> **Data block**:

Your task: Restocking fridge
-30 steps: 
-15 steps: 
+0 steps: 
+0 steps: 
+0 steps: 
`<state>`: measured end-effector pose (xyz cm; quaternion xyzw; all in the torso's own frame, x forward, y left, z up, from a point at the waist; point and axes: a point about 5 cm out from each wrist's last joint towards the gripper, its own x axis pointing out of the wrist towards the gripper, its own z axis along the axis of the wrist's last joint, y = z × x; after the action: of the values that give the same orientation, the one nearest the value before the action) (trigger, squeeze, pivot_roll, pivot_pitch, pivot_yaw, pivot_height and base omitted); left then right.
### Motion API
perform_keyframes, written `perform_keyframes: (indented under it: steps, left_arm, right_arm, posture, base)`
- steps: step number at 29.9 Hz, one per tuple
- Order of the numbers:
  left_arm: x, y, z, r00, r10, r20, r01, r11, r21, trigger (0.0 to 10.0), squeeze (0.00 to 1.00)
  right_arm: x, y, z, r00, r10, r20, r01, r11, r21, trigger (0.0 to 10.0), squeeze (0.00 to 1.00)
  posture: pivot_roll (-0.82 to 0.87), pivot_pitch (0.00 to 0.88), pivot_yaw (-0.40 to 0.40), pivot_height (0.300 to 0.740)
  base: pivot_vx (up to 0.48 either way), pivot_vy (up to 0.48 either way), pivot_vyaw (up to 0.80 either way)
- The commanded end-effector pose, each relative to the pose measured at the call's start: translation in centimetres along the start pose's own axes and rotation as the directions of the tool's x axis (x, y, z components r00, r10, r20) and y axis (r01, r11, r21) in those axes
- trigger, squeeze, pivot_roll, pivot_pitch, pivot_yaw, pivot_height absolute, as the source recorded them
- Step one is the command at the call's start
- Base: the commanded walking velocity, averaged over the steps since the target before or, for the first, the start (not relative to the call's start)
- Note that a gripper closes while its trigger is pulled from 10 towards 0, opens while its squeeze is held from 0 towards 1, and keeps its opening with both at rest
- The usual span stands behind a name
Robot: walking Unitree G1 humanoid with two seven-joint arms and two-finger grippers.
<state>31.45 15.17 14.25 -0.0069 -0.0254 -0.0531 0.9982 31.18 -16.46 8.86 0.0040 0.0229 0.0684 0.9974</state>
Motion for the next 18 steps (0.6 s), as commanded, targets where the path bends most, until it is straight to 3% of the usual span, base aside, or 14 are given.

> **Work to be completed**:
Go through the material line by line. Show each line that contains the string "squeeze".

> **Result for this exercise**:
`<state>`: measured end-effector pose (xyz cm; quaternion xyzw; all in the torso's own frame, x forward, y left, z up, from a point at the waist; point and axes: a point about 5 cm out from each wrist's last joint towards the gripper, its own x axis pointing out of the wrist towards the gripper, its own z axis along the axis of the wrist's last joint, y = z × x; after the action: of the values that give the same orientation, the one nearest the value before the action) (trigger, squeeze, pivot_roll, pivot_pitch, pivot_yaw, pivot_height and base omitted); left then right.
  left_arm: x, y, z, r00, r10, r20, r01, r11, r21, trigger (0.0 to 10.0), squeeze (0.00 to 1.00)
  right_arm: x, y, z, r00, r10, r20, r01, r11, r21, trigger (0.0 to 10.0), squeeze (0.00 to 1.00)
- trigger, squeeze, pivot_roll, pivot_pitch, pivot_yaw, pivot_height absolute, as the source recorded them
- Note that a gripper closes while its trigger is pulled from 10 towards 0, opens while its squeeze is held from 0 towards 1, and keeps its opening with both at rest

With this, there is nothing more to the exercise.